:: Task description ::
Among the records below, how many lines contain the word "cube"? The answer is a single number.

:: Data shown ::
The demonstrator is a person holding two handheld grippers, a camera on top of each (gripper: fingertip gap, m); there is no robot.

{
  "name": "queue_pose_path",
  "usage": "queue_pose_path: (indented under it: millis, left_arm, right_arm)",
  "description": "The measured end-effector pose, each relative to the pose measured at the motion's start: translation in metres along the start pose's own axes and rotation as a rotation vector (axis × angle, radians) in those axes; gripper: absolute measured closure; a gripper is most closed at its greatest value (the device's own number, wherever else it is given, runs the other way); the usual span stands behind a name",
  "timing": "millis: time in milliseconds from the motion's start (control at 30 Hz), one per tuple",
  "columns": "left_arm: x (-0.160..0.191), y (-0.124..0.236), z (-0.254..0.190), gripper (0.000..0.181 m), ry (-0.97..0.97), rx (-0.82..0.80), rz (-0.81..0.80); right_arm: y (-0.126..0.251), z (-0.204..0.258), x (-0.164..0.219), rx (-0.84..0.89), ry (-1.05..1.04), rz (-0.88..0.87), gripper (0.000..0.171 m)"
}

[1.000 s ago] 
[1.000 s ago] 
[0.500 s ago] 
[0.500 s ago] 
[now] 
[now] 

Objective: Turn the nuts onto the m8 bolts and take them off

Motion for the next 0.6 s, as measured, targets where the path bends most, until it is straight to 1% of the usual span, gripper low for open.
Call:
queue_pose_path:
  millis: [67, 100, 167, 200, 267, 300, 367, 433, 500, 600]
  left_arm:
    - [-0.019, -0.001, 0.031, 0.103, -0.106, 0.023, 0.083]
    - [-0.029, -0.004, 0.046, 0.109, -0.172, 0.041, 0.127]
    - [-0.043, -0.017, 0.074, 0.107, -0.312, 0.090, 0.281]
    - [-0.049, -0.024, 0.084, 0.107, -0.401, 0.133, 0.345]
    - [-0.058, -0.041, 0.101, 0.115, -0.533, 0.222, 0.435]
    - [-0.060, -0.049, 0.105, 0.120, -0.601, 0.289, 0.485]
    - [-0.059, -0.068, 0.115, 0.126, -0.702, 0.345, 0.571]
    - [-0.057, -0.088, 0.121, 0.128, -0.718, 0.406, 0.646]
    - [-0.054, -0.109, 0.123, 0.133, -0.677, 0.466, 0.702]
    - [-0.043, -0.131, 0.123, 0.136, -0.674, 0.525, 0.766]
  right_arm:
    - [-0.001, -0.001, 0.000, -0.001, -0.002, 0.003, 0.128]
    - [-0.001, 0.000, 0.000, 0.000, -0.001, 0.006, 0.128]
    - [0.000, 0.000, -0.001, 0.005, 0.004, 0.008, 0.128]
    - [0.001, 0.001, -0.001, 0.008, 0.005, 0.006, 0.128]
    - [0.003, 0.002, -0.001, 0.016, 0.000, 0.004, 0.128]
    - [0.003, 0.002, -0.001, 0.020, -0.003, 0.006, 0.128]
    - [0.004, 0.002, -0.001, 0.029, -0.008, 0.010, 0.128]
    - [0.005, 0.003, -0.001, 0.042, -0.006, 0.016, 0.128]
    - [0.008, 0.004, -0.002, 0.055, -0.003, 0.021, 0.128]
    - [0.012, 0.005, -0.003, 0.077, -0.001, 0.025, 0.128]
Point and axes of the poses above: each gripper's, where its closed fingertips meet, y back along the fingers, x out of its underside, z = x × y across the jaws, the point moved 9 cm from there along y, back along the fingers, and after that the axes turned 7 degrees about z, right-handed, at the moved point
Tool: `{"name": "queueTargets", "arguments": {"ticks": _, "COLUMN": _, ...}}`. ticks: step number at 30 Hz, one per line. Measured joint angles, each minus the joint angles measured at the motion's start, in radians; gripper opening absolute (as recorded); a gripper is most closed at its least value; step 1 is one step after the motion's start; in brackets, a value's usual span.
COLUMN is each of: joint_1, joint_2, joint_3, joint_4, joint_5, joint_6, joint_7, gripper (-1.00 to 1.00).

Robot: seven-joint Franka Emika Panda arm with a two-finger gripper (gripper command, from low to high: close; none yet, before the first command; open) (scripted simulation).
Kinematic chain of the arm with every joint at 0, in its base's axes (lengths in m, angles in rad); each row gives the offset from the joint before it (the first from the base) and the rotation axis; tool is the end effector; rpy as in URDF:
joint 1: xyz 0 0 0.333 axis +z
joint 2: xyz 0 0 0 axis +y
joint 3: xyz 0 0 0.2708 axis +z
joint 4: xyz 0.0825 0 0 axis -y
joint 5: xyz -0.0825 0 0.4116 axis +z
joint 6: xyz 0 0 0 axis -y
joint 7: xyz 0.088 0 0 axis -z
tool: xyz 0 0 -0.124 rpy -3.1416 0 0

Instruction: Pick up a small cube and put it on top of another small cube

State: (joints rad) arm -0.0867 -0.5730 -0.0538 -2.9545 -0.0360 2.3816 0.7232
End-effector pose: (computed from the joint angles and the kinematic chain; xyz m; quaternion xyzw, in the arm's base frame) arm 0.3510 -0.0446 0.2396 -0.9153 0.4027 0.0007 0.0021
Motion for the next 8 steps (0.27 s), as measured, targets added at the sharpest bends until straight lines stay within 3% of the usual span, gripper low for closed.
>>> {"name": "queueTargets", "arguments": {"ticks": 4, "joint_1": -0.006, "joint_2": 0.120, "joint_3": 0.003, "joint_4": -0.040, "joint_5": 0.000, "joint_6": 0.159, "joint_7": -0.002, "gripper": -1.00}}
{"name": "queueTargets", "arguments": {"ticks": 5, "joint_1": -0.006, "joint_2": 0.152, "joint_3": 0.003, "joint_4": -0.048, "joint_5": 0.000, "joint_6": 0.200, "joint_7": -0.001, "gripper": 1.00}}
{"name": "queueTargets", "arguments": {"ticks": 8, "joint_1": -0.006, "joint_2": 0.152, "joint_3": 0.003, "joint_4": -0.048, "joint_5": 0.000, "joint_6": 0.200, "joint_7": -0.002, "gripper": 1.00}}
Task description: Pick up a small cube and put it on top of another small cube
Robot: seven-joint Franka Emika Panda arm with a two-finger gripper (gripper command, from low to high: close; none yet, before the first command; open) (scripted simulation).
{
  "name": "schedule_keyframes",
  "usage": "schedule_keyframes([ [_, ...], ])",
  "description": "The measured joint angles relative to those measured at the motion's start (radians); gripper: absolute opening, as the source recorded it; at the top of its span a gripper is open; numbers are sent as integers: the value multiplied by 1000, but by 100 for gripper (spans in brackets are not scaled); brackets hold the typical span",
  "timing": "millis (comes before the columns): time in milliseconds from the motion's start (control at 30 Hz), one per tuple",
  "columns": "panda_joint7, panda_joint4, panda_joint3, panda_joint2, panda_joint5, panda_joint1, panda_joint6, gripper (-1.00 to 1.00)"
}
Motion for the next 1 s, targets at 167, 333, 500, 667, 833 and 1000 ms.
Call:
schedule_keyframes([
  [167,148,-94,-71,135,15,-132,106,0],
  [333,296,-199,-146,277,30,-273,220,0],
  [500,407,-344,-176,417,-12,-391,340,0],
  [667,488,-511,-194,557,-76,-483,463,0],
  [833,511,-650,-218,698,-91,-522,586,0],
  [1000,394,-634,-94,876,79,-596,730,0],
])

:: Expected output ::
2